TV & Movies

We Are Lady Parts Is Inspired By Very Real Stories

“What I wanted to do was show that you can have multiple ways of being. There's no one cookie-cutter way of being a Muslim woman.”

'We Are Lady Parts' cast, including Lucie Shorthouse (Momtaz); Sarah Kameela Impey (Saira); Faith Omole (Bisma); Juliette Motamed (Ayesha); Anjana Vasan (Amina)
C4/Laura Radford

Channel 4’s new musical comedy We Are Lady Parts has already proven a hit, despite only premiering on May 20. Following the all-female Muslim punk group, the show has been heralded for its ability to tackles stereotypes, celebrate sisterhood, and champions diversity, all while making audiences laugh. But is We Are Lady Parts based on a true story?’ Here’s what you need to know.

Writer and director Nida Manzoor has spoken extensively about how her own life experiences motivated and inspired her to write the show. In a piece she wrote for iNews, Manzoor explained that she was “frustrated by the stereotypical narratives about Muslim women in the media as oppressed victims, lacking agency and self-hood. I wanted to write something that reflects me, my friends, the world I know,” she wrote, before later adding that she “want[ed] to write fiction inspired by fact.”

The writer later revealed that there were parts of filming the show that felt deeply personal to her, so much so that she almost felt embarrassed: “We start cutting this one scene,” she begins. “It’s a pretty personal one and I feel my chest clench, my breathing gets shallow. Is this too personal? Have I shown too much? What are people going to think?”

She continued: “I am overcome by a feeling of intense embarrassment. Is it embarrassment? Shame? That feeling when you’re the first kid in class to hit puberty and you feel like a freak. I run to the toilets and do some deep breathing... No, no, I tell myself, I wanted to be honest, I wanted to be true, that was the only meaningful way I felt I could do the whole ‘responsible representation’ bit. But why is being honest so scary?”

'We Are Lady Parts'

The director also spoke to Digital Spy recently about the show being “somewhat autobiographical” and being based on her experiences. “I found it a very cathartic experience,” she noted. “What I wanted to do was show that you can have multiple ways of being. There's no one cookie-cutter way of being a Muslim woman. There's such a variety of ways of being.”

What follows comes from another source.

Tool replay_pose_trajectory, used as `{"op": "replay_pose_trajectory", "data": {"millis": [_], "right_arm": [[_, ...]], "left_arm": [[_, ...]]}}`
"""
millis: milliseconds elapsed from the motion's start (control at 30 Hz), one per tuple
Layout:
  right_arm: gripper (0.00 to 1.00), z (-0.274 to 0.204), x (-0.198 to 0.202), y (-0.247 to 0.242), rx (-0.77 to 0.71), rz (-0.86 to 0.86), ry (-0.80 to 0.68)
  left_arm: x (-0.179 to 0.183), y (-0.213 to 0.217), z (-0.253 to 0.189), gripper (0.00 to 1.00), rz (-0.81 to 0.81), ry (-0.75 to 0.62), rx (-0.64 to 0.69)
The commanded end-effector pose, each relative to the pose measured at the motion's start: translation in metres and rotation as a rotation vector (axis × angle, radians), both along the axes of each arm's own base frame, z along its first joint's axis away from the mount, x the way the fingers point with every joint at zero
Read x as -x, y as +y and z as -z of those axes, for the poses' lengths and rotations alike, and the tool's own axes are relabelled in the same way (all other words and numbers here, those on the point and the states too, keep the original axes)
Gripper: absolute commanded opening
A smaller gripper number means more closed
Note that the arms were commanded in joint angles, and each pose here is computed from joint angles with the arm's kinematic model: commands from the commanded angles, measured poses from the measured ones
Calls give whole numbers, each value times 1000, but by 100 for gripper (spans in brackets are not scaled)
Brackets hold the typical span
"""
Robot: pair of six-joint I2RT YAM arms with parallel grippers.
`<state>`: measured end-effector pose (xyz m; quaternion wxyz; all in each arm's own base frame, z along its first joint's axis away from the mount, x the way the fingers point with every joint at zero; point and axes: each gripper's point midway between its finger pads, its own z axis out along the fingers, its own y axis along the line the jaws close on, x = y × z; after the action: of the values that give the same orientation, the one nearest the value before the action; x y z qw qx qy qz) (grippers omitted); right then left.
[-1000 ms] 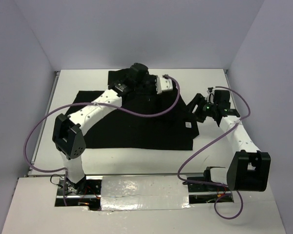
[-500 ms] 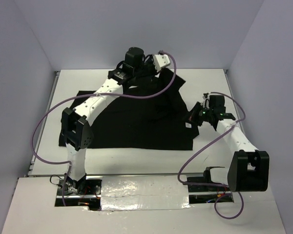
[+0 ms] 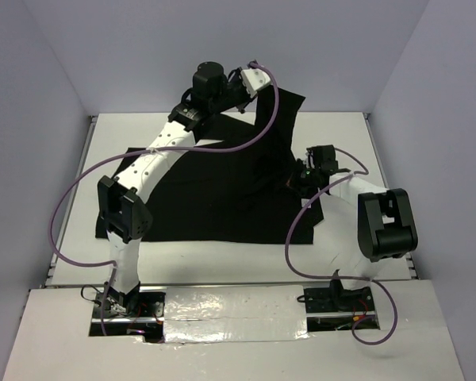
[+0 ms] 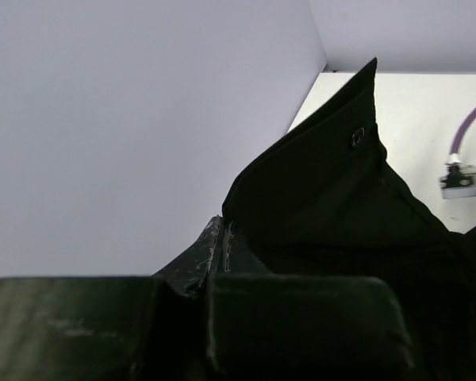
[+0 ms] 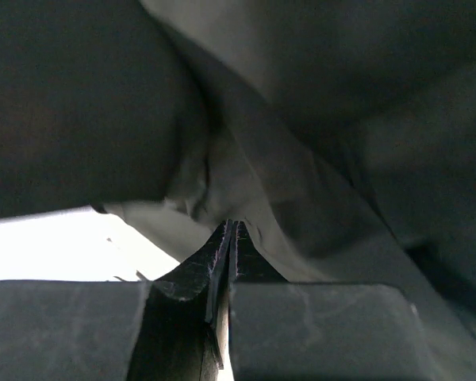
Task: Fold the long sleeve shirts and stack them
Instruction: Fold the shirt
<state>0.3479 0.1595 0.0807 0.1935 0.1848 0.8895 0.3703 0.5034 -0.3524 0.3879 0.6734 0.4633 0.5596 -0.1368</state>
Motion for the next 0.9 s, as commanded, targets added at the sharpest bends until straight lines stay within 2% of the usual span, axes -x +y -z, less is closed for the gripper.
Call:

It seems that unsurprisingly, the honesty and truth that shone through in Manzoor’s writing was one of the big pulls for the cast of the series, too. “The writing was so thoughtful, tender and considered and made me feel like this is a piece of art that someone put so much love into,” said Juliette Motamed (who plays the band’s drummer Ayesha), with Faith Omole (bassist Bisma) adding: “everything is so true and authentic.”

Another element of the show that is seemingly inspired by real life is the music. Manzoor wrote for iNews that when she was first planning the show, she thought: “It would have to have lots of original music in, which I would write with my siblings because we’ve been making music together since we were tiny humans.”